▸ Task to complete
Pull each line containing "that" out of the listing below.

▸ Information provided
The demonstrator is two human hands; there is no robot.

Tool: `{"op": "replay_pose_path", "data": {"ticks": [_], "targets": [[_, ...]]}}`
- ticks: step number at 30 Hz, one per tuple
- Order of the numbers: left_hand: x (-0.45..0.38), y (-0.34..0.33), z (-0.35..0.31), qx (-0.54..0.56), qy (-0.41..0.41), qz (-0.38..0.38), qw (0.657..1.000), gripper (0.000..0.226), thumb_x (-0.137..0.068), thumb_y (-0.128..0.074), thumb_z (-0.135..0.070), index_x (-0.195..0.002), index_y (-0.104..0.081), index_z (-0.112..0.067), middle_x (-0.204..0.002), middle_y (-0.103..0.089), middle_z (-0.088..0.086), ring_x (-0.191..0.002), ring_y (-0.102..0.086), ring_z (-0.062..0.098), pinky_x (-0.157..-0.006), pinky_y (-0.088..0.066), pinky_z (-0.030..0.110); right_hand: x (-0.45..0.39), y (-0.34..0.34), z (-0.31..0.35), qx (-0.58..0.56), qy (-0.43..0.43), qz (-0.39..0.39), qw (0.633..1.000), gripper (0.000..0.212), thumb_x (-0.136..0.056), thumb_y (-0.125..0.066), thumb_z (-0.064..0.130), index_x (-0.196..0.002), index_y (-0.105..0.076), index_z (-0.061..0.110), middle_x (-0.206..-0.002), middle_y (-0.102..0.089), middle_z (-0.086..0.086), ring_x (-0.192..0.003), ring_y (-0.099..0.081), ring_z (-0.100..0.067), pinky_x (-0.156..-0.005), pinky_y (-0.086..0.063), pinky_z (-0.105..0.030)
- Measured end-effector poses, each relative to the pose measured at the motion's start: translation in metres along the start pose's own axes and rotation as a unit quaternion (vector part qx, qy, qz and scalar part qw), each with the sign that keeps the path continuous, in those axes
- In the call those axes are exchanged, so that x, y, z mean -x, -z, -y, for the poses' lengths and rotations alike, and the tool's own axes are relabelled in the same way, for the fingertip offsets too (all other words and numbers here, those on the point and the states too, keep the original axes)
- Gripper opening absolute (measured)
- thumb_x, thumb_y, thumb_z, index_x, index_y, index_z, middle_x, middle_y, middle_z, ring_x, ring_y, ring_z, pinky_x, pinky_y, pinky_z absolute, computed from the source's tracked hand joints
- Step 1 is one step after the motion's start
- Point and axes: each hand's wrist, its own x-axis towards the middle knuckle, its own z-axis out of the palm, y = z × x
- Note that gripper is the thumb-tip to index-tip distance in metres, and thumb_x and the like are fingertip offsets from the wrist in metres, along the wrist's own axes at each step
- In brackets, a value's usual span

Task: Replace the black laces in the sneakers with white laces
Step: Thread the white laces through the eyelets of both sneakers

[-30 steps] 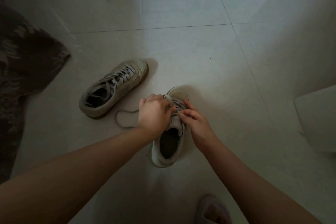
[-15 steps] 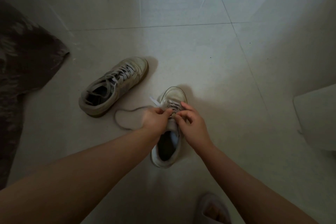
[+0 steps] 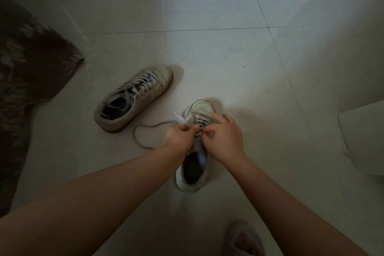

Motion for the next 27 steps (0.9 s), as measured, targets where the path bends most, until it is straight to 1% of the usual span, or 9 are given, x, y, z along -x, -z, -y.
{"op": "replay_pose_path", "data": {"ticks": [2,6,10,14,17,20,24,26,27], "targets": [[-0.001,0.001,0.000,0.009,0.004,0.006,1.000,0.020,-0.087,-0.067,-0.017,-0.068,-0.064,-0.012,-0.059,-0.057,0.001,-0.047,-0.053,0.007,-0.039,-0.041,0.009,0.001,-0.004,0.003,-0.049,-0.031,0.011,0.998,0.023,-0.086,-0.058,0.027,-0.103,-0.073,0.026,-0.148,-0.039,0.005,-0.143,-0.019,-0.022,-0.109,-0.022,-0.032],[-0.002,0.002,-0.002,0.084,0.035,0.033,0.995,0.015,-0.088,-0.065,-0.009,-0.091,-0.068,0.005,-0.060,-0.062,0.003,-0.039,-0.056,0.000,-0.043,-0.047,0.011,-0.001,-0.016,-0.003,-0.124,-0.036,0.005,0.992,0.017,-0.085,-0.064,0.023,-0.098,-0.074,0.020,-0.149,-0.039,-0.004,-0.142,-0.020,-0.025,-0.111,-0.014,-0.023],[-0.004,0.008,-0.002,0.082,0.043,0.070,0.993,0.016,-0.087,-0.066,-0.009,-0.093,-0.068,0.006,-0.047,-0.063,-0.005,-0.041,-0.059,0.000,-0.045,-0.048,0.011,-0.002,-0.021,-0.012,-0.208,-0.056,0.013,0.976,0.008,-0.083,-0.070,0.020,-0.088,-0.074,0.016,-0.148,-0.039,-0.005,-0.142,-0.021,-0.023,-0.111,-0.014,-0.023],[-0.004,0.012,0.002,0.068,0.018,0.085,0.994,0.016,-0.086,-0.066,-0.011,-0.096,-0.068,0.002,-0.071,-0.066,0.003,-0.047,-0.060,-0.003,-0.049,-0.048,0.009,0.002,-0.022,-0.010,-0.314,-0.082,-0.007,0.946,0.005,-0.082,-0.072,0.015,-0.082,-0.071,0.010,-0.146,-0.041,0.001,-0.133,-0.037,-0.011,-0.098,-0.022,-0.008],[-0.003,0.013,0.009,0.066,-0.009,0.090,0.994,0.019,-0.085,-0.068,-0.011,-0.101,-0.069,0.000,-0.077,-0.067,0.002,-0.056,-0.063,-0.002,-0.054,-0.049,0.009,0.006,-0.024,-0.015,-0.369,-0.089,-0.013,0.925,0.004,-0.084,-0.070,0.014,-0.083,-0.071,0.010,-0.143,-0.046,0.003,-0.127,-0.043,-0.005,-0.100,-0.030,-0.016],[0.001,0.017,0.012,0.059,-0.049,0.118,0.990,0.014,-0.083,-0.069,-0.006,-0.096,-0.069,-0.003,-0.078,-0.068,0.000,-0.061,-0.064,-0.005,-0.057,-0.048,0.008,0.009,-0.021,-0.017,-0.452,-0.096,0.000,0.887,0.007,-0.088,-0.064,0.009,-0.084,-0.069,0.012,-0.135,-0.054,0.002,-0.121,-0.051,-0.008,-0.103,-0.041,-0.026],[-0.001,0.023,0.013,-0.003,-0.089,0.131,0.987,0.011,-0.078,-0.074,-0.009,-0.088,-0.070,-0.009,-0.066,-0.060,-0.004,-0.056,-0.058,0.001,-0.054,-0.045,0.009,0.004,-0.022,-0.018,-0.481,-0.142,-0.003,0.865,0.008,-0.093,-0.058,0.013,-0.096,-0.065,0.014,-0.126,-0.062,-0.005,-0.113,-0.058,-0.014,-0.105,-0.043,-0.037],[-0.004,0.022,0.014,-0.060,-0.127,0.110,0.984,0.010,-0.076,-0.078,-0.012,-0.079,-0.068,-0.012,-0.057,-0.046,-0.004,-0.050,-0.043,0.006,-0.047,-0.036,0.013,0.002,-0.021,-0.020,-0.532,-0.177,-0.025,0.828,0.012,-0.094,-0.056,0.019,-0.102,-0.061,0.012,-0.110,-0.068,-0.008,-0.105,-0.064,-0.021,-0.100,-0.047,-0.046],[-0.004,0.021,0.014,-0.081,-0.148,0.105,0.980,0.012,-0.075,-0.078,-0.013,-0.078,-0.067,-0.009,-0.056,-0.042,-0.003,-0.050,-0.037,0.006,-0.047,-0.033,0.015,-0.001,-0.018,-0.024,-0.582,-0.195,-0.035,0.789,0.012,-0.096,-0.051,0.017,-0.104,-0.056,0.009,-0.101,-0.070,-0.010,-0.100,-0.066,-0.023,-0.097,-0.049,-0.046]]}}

▸ Solution for this problem
- Measured end-effector poses, each relative to the pose measured at the motion's start: translation in metres along the start pose's own axes and rotation as a unit quaternion (vector part qx, qy, qz and scalar part qw), each with the sign that keeps the path continuous, in those axes
- In the call those axes are exchanged, so that x, y, z mean -x, -z, -y, for the poses' lengths and rotations alike, and the tool's own axes are relabelled in the same way, for the fingertip offsets too (all other words and numbers here, those on the point and the states too, keep the original axes)
- Note that gripper is the thumb-tip to index-tip distance in metres, and thumb_x and the like are fingertip offsets from the wrist in metres, along the wrist's own axes at each step

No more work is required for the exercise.